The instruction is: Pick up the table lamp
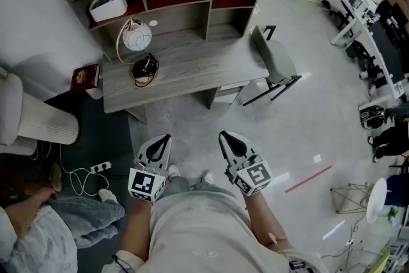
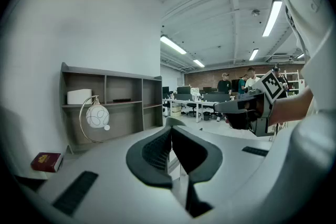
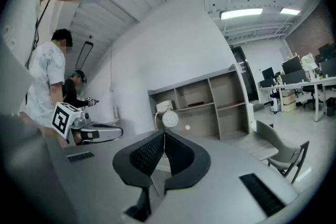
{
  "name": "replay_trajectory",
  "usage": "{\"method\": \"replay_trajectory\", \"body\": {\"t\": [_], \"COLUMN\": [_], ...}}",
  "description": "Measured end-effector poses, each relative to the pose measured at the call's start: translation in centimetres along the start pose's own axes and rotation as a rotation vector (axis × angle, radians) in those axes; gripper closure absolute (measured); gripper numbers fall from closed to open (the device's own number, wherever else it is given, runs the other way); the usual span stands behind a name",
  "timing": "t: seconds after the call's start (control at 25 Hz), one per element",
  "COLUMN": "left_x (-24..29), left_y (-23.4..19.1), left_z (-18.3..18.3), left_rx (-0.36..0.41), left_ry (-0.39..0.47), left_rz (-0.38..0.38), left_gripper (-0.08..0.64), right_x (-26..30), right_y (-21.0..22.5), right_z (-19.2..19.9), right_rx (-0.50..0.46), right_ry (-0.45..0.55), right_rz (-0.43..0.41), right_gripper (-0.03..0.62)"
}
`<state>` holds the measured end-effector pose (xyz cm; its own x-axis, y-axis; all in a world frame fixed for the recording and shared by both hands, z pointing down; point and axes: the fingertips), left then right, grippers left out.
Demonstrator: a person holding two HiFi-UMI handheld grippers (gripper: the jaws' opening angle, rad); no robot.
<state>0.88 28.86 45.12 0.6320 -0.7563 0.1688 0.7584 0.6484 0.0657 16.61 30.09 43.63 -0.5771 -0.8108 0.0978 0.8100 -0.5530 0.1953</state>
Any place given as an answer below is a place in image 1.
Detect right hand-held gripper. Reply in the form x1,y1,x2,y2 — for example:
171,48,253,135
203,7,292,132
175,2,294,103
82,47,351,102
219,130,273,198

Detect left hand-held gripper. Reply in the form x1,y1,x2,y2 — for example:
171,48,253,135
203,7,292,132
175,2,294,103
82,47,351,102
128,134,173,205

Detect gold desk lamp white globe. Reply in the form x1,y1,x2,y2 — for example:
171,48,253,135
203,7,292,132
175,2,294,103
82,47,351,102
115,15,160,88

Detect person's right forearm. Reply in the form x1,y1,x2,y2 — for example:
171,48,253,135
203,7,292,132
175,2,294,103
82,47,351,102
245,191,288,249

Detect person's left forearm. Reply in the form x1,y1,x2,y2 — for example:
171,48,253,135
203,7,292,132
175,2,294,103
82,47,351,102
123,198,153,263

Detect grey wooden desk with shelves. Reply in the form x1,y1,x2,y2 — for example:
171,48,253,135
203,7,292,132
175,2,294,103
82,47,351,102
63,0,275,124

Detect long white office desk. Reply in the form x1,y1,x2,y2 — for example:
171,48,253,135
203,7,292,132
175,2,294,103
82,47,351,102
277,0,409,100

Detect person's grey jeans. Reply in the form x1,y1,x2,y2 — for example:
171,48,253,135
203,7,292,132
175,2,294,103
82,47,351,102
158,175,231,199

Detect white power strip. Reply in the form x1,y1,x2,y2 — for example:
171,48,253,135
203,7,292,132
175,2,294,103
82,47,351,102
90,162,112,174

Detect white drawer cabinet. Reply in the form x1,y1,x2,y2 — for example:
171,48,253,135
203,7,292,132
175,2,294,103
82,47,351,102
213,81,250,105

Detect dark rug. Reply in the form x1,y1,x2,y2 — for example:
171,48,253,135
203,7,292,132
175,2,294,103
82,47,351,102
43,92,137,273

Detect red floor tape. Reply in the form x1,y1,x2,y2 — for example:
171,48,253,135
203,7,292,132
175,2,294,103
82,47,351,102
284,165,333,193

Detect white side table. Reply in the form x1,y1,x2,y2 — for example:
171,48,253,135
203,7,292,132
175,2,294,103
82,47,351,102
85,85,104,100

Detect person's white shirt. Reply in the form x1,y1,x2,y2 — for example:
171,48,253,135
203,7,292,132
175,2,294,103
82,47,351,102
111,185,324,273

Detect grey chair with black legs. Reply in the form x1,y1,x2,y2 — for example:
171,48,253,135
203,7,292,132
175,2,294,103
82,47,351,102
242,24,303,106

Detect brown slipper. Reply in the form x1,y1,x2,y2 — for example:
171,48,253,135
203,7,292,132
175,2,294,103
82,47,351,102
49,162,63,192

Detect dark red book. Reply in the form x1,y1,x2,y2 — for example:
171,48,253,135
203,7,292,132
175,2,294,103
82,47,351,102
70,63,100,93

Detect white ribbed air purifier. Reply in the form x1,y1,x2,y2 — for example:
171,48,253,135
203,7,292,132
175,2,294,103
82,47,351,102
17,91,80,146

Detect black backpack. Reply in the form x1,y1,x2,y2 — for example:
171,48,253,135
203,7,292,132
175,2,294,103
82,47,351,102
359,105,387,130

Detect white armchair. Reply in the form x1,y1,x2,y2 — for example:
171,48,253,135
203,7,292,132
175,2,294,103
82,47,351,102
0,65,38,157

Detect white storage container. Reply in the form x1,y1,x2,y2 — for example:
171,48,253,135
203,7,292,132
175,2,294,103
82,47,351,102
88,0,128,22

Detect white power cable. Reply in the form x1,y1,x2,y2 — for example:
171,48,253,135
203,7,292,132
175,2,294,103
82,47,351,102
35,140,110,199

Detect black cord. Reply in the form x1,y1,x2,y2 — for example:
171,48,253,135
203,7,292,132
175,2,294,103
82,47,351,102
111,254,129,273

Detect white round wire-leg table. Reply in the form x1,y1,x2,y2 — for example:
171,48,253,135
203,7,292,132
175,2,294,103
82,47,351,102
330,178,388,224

WHAT TO DO:
Each record is to be copied word for word, with no images carried over.

SOLUTION BELOW:
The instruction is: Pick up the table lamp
{
  "name": "replay_trajectory",
  "usage": "{\"method\": \"replay_trajectory\", \"body\": {\"t\": [_], \"COLUMN\": [_], ...}}",
  "description": "Measured end-effector poses, each relative to the pose measured at the call's start: translation in centimetres along the start pose's own axes and rotation as a rotation vector (axis × angle, radians) in those axes; gripper closure absolute (measured); gripper numbers fall from closed to open (the device's own number, wherever else it is given, runs the other way); the usual span stands behind a name",
  "timing": "t: seconds after the call's start (control at 25 Hz), one per element",
  "COLUMN": "left_x (-24..29), left_y (-23.4..19.1), left_z (-18.3..18.3), left_rx (-0.36..0.41), left_ry (-0.39..0.47), left_rz (-0.38..0.38), left_gripper (-0.08..0.64), right_x (-26..30), right_y (-21.0..22.5), right_z (-19.2..19.9), right_rx (-0.50..0.46), right_ry (-0.45..0.55), right_rz (-0.43..0.41), right_gripper (-0.03..0.62)"
}
`<state>` holds the measured end-effector pose (xyz cm; its own x-axis, y-axis; all in a world frame fixed for the recording and shared by both hands, z pointing down; point and axes: the fingertips), left then right, grippers left out.
Demonstrator: a person holding two HiFi-UMI handheld grippers (gripper: the jaws' opening angle, rad); no robot.
<state>0.88 28.86 45.12 0.6320 -0.7563 0.1688 0.7584 0.6484 0.0657 16.61 30.09 43.63 -0.5771 -0.8108 0.0978 0.8100 -0.5530 0.1953</state>
Any place given as an answer below is a place in image 1.
Detect right hand-held gripper. Reply in the form x1,y1,x2,y2 — for example:
171,48,253,135
203,7,292,132
175,2,294,103
82,47,351,102
219,130,273,198

Detect left hand-held gripper. Reply in the form x1,y1,x2,y2 — for example:
171,48,253,135
203,7,292,132
175,2,294,103
82,47,351,102
128,134,173,205

Detect gold desk lamp white globe. Reply in the form x1,y1,x2,y2 — for example:
171,48,253,135
203,7,292,132
175,2,294,103
82,47,351,102
115,15,160,88

Detect person's right forearm. Reply in the form x1,y1,x2,y2 — for example:
171,48,253,135
203,7,292,132
175,2,294,103
82,47,351,102
245,191,288,249

Detect person's left forearm. Reply in the form x1,y1,x2,y2 — for example:
171,48,253,135
203,7,292,132
175,2,294,103
82,47,351,102
123,198,153,263

Detect grey wooden desk with shelves. Reply in the form x1,y1,x2,y2 — for example:
171,48,253,135
203,7,292,132
175,2,294,103
82,47,351,102
63,0,275,124

Detect long white office desk. Reply in the form x1,y1,x2,y2 — for example:
171,48,253,135
203,7,292,132
175,2,294,103
82,47,351,102
277,0,409,100

Detect person's grey jeans. Reply in the form x1,y1,x2,y2 — for example:
171,48,253,135
203,7,292,132
175,2,294,103
82,47,351,102
158,175,231,199

Detect white power strip. Reply in the form x1,y1,x2,y2 — for example:
171,48,253,135
203,7,292,132
175,2,294,103
82,47,351,102
90,162,112,174

Detect white drawer cabinet. Reply in the form x1,y1,x2,y2 — for example:
171,48,253,135
203,7,292,132
175,2,294,103
82,47,351,102
213,81,250,105

Detect dark rug. Reply in the form x1,y1,x2,y2 — for example:
171,48,253,135
203,7,292,132
175,2,294,103
82,47,351,102
43,92,137,273

Detect red floor tape. Reply in the form x1,y1,x2,y2 — for example:
171,48,253,135
203,7,292,132
175,2,294,103
82,47,351,102
284,165,333,193

Detect white side table. Reply in the form x1,y1,x2,y2 — for example:
171,48,253,135
203,7,292,132
175,2,294,103
82,47,351,102
85,85,104,100

Detect person's white shirt. Reply in the form x1,y1,x2,y2 — for example:
171,48,253,135
203,7,292,132
175,2,294,103
82,47,351,102
111,185,324,273

Detect grey chair with black legs. Reply in the form x1,y1,x2,y2 — for example:
171,48,253,135
203,7,292,132
175,2,294,103
82,47,351,102
242,24,303,106

Detect brown slipper. Reply in the form x1,y1,x2,y2 — for example:
171,48,253,135
203,7,292,132
175,2,294,103
82,47,351,102
49,162,63,192

Detect dark red book. Reply in the form x1,y1,x2,y2 — for example:
171,48,253,135
203,7,292,132
175,2,294,103
82,47,351,102
70,63,100,93

Detect white ribbed air purifier. Reply in the form x1,y1,x2,y2 — for example:
171,48,253,135
203,7,292,132
175,2,294,103
82,47,351,102
17,91,80,146

Detect black backpack. Reply in the form x1,y1,x2,y2 — for example:
171,48,253,135
203,7,292,132
175,2,294,103
82,47,351,102
359,105,387,130

Detect white armchair. Reply in the form x1,y1,x2,y2 — for example:
171,48,253,135
203,7,292,132
175,2,294,103
82,47,351,102
0,65,38,157

Detect white storage container. Reply in the form x1,y1,x2,y2 — for example:
171,48,253,135
203,7,292,132
175,2,294,103
82,47,351,102
88,0,128,22

Detect white power cable. Reply in the form x1,y1,x2,y2 — for example:
171,48,253,135
203,7,292,132
175,2,294,103
82,47,351,102
35,140,110,199

Detect black cord. Reply in the form x1,y1,x2,y2 — for example:
171,48,253,135
203,7,292,132
175,2,294,103
82,47,351,102
111,254,129,273

Detect white round wire-leg table. Reply in the form x1,y1,x2,y2 — for example:
171,48,253,135
203,7,292,132
175,2,294,103
82,47,351,102
330,178,388,224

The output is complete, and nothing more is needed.